(TASK BRIEF): From the first line to the last, retype everything below exactly, minus the pictures.

(SUPPLIED MATERIAL):
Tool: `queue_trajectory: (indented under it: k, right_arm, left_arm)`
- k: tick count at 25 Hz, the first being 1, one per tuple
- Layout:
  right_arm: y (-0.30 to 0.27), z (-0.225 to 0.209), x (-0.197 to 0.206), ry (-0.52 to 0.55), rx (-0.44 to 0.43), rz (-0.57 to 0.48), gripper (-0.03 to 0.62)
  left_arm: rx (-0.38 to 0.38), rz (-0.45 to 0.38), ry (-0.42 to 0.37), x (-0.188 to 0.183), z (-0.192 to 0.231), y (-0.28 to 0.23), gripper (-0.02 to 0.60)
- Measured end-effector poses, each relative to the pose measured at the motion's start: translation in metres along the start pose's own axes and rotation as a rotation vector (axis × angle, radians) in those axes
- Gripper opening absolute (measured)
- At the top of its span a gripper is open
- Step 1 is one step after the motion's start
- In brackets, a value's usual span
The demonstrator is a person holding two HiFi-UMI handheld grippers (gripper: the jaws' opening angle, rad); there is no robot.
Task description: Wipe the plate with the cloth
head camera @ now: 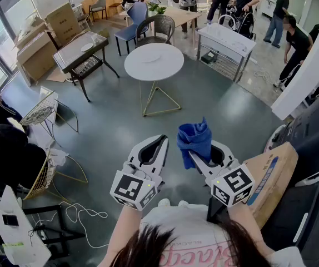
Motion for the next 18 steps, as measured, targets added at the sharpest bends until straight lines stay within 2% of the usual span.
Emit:
queue_trajectory:
  k: [8,18]
  right_arm:
    - [0.001,-0.019,-0.002,0.001,-0.017,-0.009,0.152]
    - [-0.012,-0.047,-0.003,-0.060,-0.068,-0.005,0.153]
  left_arm:
    - [-0.029,0.000,-0.011,-0.006,-0.005,-0.018,0.003]
    - [-0.123,0.012,0.000,-0.002,-0.001,-0.037,0.003]
Point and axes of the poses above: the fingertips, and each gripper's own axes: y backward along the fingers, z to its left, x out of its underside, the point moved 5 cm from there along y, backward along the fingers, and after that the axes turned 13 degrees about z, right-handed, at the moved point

(EXERCISE RESULT):
Tool: `queue_trajectory: (indented under it: k, right_arm, left_arm)`
- k: tick count at 25 Hz, the first being 1, one per tuple
- Layout:
  right_arm: y (-0.30 to 0.27), z (-0.225 to 0.209), x (-0.197 to 0.206), ry (-0.52 to 0.55), rx (-0.44 to 0.43), rz (-0.57 to 0.48), gripper (-0.03 to 0.62)
  left_arm: rx (-0.38 to 0.38), rz (-0.45 to 0.38), ry (-0.42 to 0.37), x (-0.188 to 0.183), z (-0.192 to 0.231), y (-0.28 to 0.23), gripper (-0.02 to 0.60)
- Measured end-effector poses, each relative to the pose measured at the motion's start: translation in metres along the start pose's own axes and rotation as a rotation vector (axis × angle, radians) in those axes
- Gripper opening absolute (measured)
- At the top of its span a gripper is open
- Step 1 is one step after the motion's start
- In brackets, a value's usual span
The demonstrator is a person holding two HiFi-UMI handheld grippers (gripper: the jaws' opening angle, rad); there is no robot.
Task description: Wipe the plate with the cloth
head camera @ now: 
Motion for the next 18 steps, as measured, targets added at the sharpest bends until straight lines stay within 2% of the usual span.
Emit:
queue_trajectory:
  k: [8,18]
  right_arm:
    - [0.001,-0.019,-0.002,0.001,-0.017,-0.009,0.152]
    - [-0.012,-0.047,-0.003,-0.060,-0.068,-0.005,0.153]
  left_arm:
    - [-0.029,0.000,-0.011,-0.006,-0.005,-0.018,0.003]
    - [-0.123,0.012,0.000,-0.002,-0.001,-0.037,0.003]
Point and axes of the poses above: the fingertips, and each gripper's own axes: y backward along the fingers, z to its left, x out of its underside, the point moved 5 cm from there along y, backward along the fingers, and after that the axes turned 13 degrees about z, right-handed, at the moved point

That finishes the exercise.